--- ASSIGNMENT ---
In the records below, find the line that contains "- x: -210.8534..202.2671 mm" and the line that contains "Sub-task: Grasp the", then retype exactly those two lines and every line between them.

--- INFORMATION SUPPLIED ---
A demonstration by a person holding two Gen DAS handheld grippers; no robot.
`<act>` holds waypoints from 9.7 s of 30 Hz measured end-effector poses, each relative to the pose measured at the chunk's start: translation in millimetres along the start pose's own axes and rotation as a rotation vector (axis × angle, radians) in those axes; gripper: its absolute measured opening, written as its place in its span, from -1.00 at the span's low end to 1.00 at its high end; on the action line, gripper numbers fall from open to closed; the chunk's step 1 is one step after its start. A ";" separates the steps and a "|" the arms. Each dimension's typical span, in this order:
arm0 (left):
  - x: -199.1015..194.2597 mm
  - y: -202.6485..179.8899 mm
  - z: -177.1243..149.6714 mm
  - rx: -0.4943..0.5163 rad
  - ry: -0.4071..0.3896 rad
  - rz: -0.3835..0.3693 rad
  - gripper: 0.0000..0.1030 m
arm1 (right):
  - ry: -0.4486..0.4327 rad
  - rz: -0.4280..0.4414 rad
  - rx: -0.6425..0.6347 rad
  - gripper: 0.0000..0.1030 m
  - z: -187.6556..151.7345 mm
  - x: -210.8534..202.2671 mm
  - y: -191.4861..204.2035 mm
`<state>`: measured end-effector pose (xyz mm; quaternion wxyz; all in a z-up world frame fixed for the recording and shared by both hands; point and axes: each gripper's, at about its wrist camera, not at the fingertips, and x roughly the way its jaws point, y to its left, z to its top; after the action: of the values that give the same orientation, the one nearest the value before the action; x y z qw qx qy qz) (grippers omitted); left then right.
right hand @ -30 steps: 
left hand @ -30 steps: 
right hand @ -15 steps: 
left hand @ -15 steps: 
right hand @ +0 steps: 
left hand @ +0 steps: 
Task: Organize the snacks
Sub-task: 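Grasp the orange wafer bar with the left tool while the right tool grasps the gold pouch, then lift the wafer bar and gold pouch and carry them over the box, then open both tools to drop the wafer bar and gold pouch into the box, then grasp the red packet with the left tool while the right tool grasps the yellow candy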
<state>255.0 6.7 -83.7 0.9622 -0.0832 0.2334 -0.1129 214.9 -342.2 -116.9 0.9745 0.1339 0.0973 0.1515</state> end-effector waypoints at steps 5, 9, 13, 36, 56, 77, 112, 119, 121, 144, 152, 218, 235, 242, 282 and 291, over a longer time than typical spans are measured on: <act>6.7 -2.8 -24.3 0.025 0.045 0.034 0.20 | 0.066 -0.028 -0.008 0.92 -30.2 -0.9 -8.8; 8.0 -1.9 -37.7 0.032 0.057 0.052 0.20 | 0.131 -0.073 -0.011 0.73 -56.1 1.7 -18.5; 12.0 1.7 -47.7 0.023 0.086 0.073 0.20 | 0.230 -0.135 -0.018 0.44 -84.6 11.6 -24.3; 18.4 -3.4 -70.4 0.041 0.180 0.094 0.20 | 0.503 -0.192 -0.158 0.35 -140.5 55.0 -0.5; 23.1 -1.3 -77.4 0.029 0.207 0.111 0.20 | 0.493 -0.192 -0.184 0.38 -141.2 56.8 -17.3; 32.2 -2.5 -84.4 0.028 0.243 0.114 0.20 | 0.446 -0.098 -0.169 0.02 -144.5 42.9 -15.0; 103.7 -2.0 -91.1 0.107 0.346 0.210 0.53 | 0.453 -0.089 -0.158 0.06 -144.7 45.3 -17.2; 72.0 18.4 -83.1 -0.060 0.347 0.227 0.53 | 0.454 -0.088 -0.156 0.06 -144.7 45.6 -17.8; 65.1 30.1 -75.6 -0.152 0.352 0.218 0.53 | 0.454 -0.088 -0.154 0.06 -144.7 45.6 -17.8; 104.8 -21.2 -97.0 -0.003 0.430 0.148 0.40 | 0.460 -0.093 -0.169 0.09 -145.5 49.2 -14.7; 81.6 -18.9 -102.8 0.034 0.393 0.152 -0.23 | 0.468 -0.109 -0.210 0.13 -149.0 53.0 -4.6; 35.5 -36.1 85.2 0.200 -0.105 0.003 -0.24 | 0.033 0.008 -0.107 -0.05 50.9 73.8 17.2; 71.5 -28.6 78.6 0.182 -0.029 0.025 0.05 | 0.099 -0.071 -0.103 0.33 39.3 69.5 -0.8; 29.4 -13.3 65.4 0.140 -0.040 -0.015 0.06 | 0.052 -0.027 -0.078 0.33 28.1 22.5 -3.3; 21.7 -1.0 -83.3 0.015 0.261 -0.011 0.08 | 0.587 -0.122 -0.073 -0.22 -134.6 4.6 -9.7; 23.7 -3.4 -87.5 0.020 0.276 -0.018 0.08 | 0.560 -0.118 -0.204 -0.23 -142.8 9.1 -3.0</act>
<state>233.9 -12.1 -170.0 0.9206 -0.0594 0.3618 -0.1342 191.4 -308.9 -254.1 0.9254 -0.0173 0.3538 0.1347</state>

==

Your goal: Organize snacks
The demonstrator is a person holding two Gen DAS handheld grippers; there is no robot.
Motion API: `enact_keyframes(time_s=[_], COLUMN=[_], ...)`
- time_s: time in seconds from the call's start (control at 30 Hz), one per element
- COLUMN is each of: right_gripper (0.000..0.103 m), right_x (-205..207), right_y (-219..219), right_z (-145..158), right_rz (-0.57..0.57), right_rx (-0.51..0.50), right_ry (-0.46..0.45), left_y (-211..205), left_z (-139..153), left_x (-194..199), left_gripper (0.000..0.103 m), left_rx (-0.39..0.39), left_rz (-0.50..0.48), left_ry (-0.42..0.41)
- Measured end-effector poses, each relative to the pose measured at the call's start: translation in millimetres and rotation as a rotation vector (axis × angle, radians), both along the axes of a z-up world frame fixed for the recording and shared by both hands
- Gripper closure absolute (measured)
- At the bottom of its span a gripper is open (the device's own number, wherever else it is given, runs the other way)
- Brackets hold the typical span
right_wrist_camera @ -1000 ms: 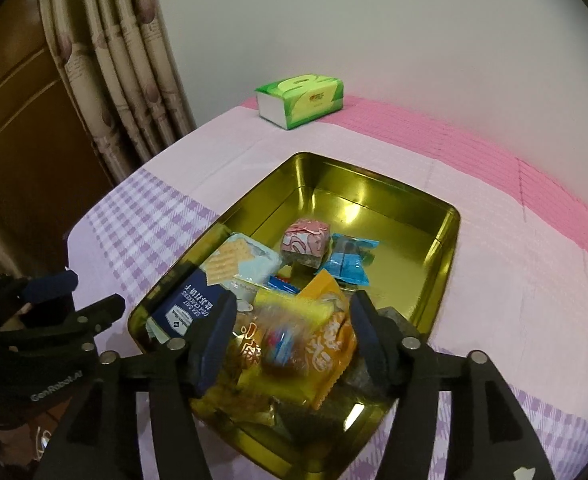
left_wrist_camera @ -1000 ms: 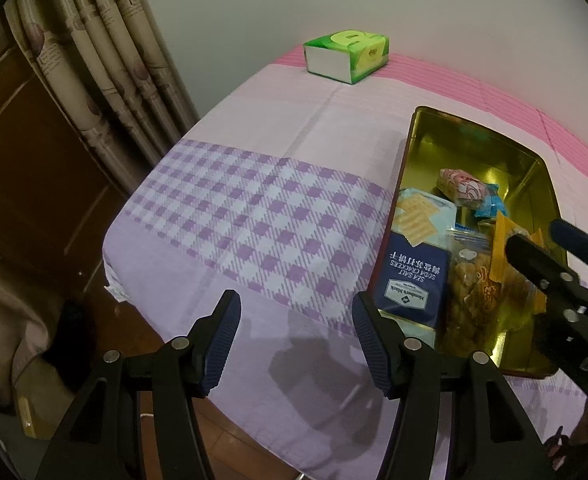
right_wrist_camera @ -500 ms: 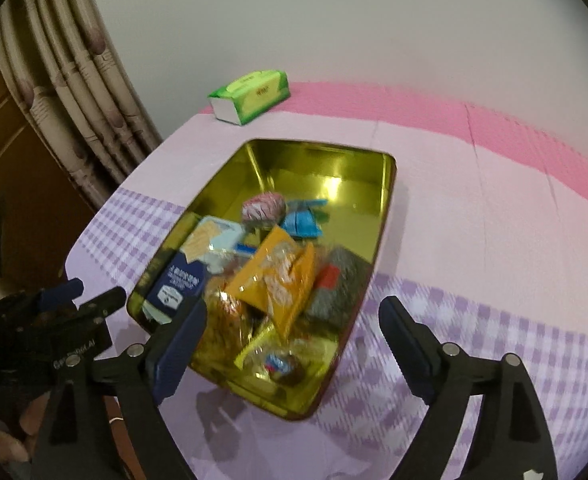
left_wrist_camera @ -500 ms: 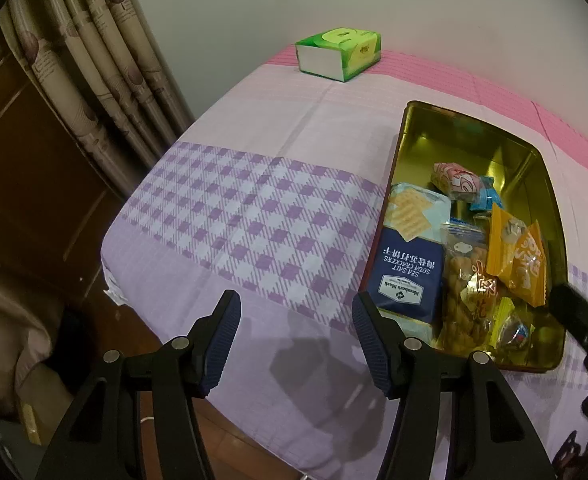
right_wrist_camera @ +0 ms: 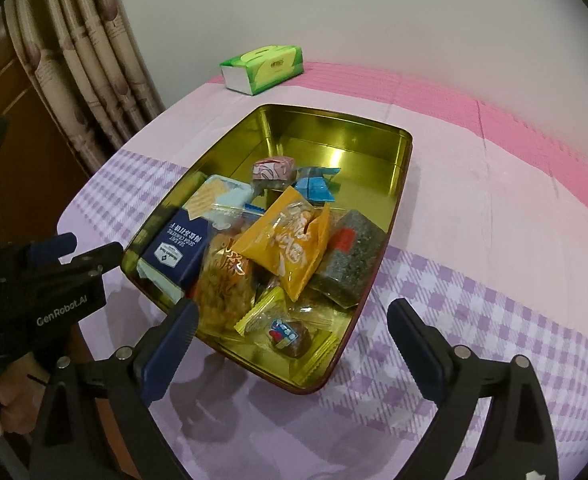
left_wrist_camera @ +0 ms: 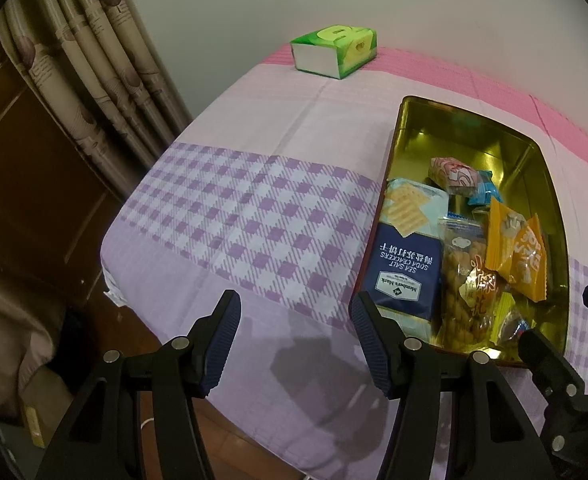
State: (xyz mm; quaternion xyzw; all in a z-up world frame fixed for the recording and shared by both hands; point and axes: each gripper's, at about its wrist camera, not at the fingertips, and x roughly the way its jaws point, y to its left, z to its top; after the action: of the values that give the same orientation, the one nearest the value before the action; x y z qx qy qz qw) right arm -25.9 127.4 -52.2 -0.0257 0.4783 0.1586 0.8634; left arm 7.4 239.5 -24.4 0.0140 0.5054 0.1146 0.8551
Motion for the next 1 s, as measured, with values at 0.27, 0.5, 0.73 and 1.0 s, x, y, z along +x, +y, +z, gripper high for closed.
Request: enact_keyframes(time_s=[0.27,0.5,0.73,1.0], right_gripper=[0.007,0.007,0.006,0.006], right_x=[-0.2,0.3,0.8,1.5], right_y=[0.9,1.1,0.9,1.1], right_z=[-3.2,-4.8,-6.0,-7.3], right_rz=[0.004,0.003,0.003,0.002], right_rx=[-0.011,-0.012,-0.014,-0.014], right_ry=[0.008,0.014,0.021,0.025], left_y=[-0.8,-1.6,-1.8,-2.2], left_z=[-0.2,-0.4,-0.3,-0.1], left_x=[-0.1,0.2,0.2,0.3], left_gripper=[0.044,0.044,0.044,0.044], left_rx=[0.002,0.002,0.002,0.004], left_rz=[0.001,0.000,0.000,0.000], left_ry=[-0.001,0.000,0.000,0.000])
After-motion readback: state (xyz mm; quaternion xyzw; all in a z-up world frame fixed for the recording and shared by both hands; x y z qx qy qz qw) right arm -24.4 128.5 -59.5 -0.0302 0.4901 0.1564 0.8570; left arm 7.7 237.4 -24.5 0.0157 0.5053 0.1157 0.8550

--- RESULT OF THE EXERCISE ---
  - x: -210.8534..202.2671 mm
  - y: -191.4861..204.2035 mm
`<state>`: measured end-effector pose (xyz mm; quaternion wxyz; all in a z-up world frame fixed for the recording and shared by both hands; point and axes: each gripper's, at about its wrist camera, not at the fingertips, and x roughly the way its jaws point, y to its left, z to its top; after the action: of the values that give the same orientation, the one nearest the value before the action; x y z qw qx qy qz) (grippers omitted); left then right.
right hand @ -30 steps: 
left hand @ -30 steps: 
right hand @ -15 steps: 
left hand @ -15 steps: 
right hand @ +0 steps: 
left hand @ +0 steps: 
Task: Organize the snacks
Sub-task: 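Grasp the orange wafer bar with the left tool while the right tool grasps the gold pouch, then lift the wafer bar and gold pouch and carry them over the box, then open both tools to drop the wafer bar and gold pouch into the box, then grasp the red packet with the left tool while the right tool grasps the yellow candy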

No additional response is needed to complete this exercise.